Investigation launched after government posts employee IDs, RNC officers in Sunshine List screw-up
'I'm extremely disappointed and concerned,' says Justice Minister Andrew Parsons, after CBC alerted officials
Newfoundland and Labrador's justice minister says an investigation is underway, after the release of the province's first Sunshine List, when the government posted information officials had warned could put Royal Newfoundland Constabulary officers in danger.
"We're in the process of investigating exactly how this happened to find out what went on and, more importantly, to ensure this doesn't happen again," Andrew Parsons told CBC News late Friday afternoon.
"I'm extremely disappointed and concerned."
The so-called Sunshine List includes the names, job titles and pay information of public servants making more than $100,000.
Government had agreed to a request from the Royal Newfoundland Constabulary Association (RNCA) to leave the names of officers off the list, but those names were included in public spreadsheets Friday.
Those spreadsheets also included employee IDs for hundreds of government workers — an apparent breach of the Access to Information and Privacy Act.
The main list of RNC officers posted online as part of the province's first Sunshine List included only identification numbers.
However, the spreadsheet for Workplace Health, Safety and Compensation Review Division had other tabs, including the unredacted list of RNC officers who made more than $100,000 last year — along with their names, badge numbers and employee IDs.
"I've been told that there are security measures in place to ensure nobody can use this information to access personal information," Parsons said.
"Any kind of privacy breach, I'm concerned with. This is something that I take very seriously."
It also included 846 employee identification numbers for core government employees on the Sunshine List.
Jeopardizing officer safety
Friday morning, unaware that the names of RNC officers had been posted, the premier once again reiterated why that information shouldn't be released.
"It was best felt that those names, attached to the salaries, would actually jeopardize in some cases the safety of those officers. In no way did we want to do that," Dwight Ball told reporters.
The head of the RNCA didn't respond to a request for comment on Friday.
The government wasn't aware the information had been posted until it was contacted by CBC.
A CBC reporter had to explain to a government staffer where the information could be found on its website.

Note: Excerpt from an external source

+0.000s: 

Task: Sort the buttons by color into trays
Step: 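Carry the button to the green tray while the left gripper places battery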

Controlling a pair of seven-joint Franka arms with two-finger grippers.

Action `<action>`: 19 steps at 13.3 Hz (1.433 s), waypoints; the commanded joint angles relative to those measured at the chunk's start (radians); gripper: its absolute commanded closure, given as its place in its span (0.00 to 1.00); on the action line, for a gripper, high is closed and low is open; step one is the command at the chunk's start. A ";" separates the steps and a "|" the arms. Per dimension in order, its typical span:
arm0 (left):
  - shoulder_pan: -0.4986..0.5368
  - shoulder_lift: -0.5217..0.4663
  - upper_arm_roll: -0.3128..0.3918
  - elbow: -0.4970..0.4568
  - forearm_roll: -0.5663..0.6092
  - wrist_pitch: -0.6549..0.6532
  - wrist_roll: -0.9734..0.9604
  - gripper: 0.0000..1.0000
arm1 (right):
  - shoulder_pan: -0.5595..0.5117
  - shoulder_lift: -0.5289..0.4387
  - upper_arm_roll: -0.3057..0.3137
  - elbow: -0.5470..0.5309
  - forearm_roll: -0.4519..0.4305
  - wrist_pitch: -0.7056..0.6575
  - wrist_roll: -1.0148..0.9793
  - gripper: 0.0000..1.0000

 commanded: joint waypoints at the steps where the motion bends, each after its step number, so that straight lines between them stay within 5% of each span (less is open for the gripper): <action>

Fifteen minutes later, the file was removed. Parsons confirmed the information was likely publicly available for about two hours.
The information also included some employees whose salaries aren't covered under the disclosure rules. For example, employees of the legislature aren't supposed to be part of the Sunshine List, but their full information was also included.
Apparent breach of act: privacy commissioner
"It certainly has the appearance of a breach," said Donovan Molloy, the province's information and privacy commissioner.
Molloy said the department had an obligation to review data before it's sent out to ensure personal information like employee ID numbers aren't included.
He said an investigation would need to look at what the potential misuse of this information could mean. However, he said it's much less serious than if the file had contained social insurance numbers.
In order to be charged, Molloy said the release of information would have to be willful, and right now it appears to have been accidental.
"I would be surprised if we don't get a complaint but, in any event, a complaint is not required for us to decide whether or not to investigate the matter," he said.
According to Molloy, his office frequently deals with inadvertent disclosure of personal information, but it's rare that it covers hundreds of people.
In a statement released Friday evening, Cathy Bennett, the minister responsible for the human resources secretariat, said the incident was caused by "human error."
"Appropriate measures will be taken to ensure this human error does not happen again," the statement reads.
A sentiment echoed by Parsons.
"I feel bad for anyone that makes a mistake of this magnitude ... but I don't worry too much about embarrassment by whoever's involved. I worry more about people's privacy, people's security and ensuring these things don't happen," he said.
"We all know that mistakes happen, human errors happen, but that doesn't mean that it is acceptable."